Experts say a lack of research and communication allows some outdated common procedures to continue in practice.
If a doctor or a specialist recommends a treatment, we’re putting our trust in their expert hands.
You expect they’re recommending the tried-and-true, best-tested standard of care — why wouldn’t they?
But a new comprehensive review of more than 3,000 randomized clinical trials has concluded that hundreds of current medical recommendations across various disciplines may not be all that necessary.
Researchers analyzing trials published in three medical journals — the Journal of the American Medical Association, The Lancet, and the New England Journal of Medicine — found 396 “medical reversals” in research from 2003 and 2017.
These add to another 146 recommended reversals from previous research encompassing the years 2001 to 2010, say researchers from Oregon Health & Science University, the University of Maryland School of Medicine, and United University of Chicago.
“The de-adoption of these and other low-value medical practices will lead to cost savings and improvements in medical care,” the study authors write.
In some senses, this isn’t a surprise.
The nature of medical progress — and science itself — is to test new standards and promising results against the older versions and re-evaluate them.
“Sometimes there hasn’t been enough research to date to tell us one way or another whether something is definitely useful or not,” Dr. Christine Chang, associate director for the Evidence-Based Practice Center Program at the Department of Health and Human Services’ Agency for Healthcare Research and Quality (AHRQ), told Healthline. “When the information is lacking, we start practices using the best evidence we have.”
The problem, the researchers say, is that once a practice becomes standard or recommended, it can be hard to even identify if newer clinical trials suggest a different path, let alone get organizations accustomed to certain practice to alter their care.
In terms of finding studies where a medical reversal is recommended, the work currently being done is piecemeal.
For instance, the international nonprofit Cochrane conducts regular systematic reviews of research in order to help determine and set the best medical practice and policy.
But Cochrane’s reviews only focus on one practice at a time and are therefore not comprehensive to the vast array of practices out there.
Similarly, the Choosing Wisely campaign in the United States is a directed effort “to advance a national dialogue on avoiding unnecessary medical tests, treatments, and procedures.”
But that campaign is limited by relying on self-reporting by medical organizations and “often includes only those practices where there is a high degree of consensus,” the study authors write.
When it came to which areas of medicine were subject to the highest number of medical reversals, a few stood out.
Cardiovascular disease represented 20 percent of the medical reversals, followed by preventive medicine and public health (12 percent), and critical care (11 percent).
Medication was the most common intervention, representing 1 in 3 of the reversals the research team found.
Procedural intervention represented 1 in 5 of reversals while vitamins and supplements represented a little more than 1 in 10.
One such medical procedure the researchers found was in the area of mammogram screenings for women under 50.

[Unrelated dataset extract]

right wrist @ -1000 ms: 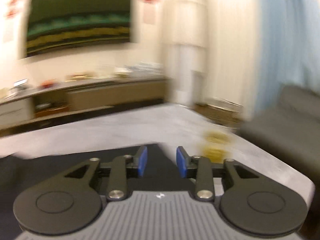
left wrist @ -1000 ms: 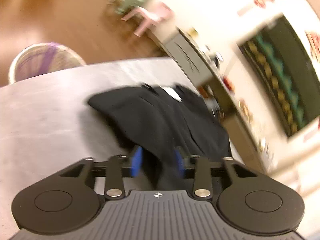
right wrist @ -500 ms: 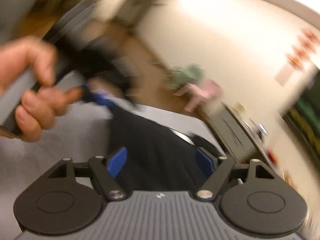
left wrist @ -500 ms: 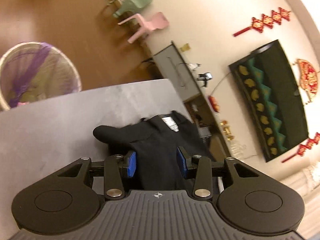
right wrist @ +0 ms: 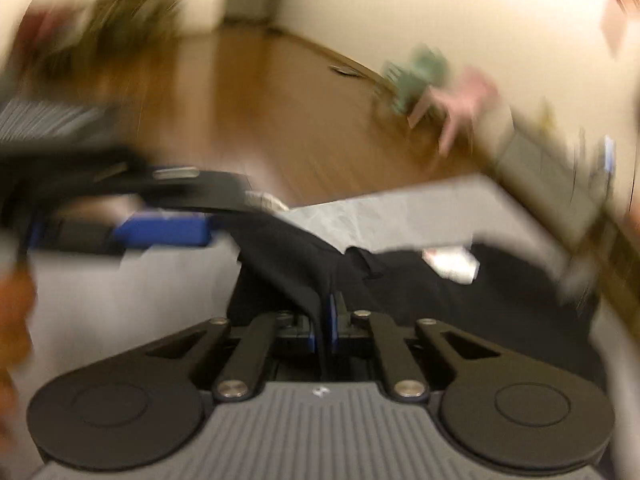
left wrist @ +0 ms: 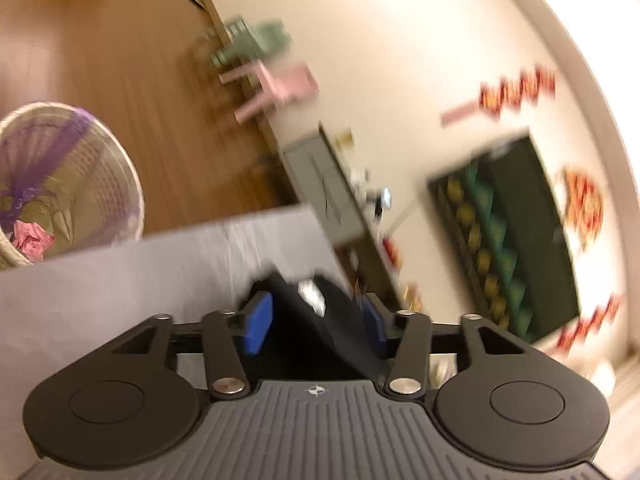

The American Cancer Society supports mammograms for women ages 40 to 49, but the randomized clinical studies the team reviewed concluded that “no significant difference in breast cancer mortality” for women this age, suggesting this practice should no longer be supported.
While all medical reversals can have serious consequences, the researchers also singled out drug spending as particularly wasteful and inefficient.
“In countries like the U.S., where there was a 20 percent increase in spending between 2013 and 2015, and drug prices alone surpassed the increase in aggregate health care spending, the identification and disuse of costly and ineffective (or possibly harmful) medications and practices are especially important,” the study authors write. “For example, bevacizumab (Avastin) was approved in 2008 by the Food and Drug Administration (FDA) in the U.S. for metastatic breast cancer under the accelerated approval program, but was later shown to not improve overall survival, even though the cost to each patient was $88,000 per year.”
But even situations like this one aren’t as simple as they seem on their face, Chang said.
“With any intervention or practice, when any group recommends it, they look not only the benefits but also the benefits versus harms,” she said. “There are certainly times where there’s uncertainty but there are few choices, so in any of those situations people have to weigh the benefits versus harms and the comfort with those harms.”
In other words, if the choice is to fast-track a drug that might not have the strongest clinical trials behind it but might cure a life-threatening condition, it might be worth trying something and then course correcting later.
This research represents a step toward putting better information in the hands of professionals to make these corrections, but doing so will likely require “a multi-pronged approach,” Chang said.
“In many cases, communication itself — giving an educational pamphlet — may not be enough,” she told Healthline. “You might need a champion in an organization or a group to champion it and let other people know what should be done. There can also be things that help direct people away from an intervention that shouldn’t be done, like through electronic health records, for example.
“So there are different ways of tackling it depending on what the issues are,” she said.